[Stored data]
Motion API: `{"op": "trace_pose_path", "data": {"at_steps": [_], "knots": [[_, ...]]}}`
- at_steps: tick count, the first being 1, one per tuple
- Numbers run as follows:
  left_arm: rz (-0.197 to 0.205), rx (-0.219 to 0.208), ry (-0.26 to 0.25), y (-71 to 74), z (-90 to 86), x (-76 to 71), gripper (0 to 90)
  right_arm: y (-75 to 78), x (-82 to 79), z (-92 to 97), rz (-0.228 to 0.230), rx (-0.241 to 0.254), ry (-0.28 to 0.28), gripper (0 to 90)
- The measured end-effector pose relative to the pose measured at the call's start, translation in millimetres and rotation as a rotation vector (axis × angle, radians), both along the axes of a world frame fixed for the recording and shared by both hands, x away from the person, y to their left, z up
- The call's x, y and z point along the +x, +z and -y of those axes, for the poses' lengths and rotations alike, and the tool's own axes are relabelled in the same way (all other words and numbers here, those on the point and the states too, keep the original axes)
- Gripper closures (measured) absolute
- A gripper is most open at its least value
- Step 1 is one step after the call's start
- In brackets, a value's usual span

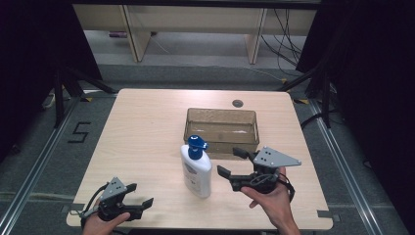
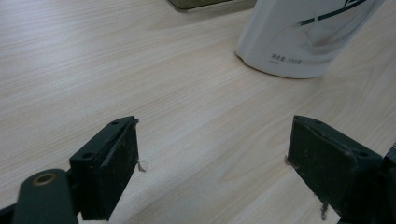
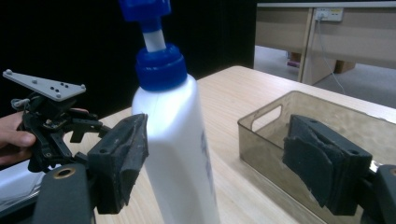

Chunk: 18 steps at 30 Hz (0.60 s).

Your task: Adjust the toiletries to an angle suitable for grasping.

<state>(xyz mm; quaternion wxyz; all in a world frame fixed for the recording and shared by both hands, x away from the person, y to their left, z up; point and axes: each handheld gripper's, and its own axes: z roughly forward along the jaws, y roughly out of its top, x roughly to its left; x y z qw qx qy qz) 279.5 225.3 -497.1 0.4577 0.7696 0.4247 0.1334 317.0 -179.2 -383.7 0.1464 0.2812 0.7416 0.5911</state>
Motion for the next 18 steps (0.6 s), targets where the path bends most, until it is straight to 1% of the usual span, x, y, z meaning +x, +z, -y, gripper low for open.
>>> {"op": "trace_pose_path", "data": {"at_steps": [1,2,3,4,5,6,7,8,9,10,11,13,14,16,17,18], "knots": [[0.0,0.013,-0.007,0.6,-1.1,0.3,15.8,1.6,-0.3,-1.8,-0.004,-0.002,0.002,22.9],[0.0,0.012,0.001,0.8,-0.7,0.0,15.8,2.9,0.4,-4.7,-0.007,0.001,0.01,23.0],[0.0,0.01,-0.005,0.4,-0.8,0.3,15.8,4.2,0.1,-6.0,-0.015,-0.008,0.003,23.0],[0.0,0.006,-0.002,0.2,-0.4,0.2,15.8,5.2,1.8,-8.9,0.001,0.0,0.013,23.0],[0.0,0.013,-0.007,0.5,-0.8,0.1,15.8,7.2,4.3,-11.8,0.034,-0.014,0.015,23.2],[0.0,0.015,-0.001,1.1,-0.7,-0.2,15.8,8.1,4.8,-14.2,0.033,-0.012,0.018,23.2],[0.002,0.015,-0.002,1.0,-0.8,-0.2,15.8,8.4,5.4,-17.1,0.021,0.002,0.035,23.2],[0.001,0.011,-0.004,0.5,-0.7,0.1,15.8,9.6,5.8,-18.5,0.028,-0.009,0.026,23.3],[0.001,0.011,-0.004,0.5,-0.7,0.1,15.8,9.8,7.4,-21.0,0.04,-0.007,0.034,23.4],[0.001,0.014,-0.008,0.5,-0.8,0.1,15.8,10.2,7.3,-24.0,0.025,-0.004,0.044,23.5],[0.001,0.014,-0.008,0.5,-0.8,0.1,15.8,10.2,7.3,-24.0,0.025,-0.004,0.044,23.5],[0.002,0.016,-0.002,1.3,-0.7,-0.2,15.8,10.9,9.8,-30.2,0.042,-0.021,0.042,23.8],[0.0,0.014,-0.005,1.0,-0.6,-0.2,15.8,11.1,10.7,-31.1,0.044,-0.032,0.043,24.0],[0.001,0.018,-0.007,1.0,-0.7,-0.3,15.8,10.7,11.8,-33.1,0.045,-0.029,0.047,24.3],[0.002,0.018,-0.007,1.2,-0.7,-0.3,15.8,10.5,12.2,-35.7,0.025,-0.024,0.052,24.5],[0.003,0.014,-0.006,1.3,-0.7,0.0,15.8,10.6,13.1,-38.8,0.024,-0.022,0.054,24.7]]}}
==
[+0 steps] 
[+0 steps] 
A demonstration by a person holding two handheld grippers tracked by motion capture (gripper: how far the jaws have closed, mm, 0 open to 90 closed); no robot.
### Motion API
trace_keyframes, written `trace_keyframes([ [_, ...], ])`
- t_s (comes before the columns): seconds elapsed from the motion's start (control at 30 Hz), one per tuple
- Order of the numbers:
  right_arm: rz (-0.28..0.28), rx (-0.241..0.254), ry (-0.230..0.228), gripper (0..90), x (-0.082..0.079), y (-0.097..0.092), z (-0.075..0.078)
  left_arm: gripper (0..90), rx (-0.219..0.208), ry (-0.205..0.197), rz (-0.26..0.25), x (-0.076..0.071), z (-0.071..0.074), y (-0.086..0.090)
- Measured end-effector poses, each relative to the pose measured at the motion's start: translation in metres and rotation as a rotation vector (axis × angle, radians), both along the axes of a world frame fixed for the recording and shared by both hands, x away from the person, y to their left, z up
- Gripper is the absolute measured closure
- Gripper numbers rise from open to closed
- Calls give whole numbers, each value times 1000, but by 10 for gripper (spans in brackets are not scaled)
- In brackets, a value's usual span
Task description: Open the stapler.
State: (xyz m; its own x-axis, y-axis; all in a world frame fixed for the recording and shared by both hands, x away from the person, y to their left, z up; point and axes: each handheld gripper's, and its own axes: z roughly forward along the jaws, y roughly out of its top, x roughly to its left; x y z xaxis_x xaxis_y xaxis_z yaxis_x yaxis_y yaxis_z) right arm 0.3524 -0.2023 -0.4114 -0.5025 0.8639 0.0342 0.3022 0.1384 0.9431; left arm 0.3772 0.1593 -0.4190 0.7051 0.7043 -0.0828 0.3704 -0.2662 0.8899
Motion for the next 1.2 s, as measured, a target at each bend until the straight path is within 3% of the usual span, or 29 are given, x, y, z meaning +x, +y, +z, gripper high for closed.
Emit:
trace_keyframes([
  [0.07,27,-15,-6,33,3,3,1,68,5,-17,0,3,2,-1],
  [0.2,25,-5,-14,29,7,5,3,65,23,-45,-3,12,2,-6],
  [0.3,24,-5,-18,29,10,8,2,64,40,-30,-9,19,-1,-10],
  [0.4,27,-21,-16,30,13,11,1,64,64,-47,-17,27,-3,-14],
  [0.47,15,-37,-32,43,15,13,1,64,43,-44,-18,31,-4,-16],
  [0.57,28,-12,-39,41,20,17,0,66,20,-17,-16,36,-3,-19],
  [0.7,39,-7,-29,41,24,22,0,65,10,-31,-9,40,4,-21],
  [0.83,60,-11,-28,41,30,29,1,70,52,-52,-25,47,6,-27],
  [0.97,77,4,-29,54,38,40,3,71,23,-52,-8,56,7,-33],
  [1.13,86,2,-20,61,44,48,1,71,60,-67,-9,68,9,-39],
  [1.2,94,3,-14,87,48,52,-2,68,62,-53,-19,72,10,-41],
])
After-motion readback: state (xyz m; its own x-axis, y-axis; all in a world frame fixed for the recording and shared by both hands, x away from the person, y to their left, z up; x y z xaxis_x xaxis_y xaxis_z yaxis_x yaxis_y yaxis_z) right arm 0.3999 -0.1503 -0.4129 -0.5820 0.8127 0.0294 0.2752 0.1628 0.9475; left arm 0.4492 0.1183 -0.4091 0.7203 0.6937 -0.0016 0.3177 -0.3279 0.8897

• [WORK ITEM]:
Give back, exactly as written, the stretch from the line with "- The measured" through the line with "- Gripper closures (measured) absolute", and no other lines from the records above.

• [SOLUTION]:
- The measured end-effector pose relative to the pose measured at the call's start, translation in millimetres and rotation as a rotation vector (axis × angle, radians), both along the axes of a world frame fixed for the recording and shared by both hands, x away from the person, y to their left, z up
- The call's x, y and z point along the +x, +z and -y of those axes, for the poses' lengths and rotations alike, and the tool's own axes are relabelled in the same way (all other words and numbers here, those on the point and the states too, keep the original axes)
- Gripper closures (measured) absolute

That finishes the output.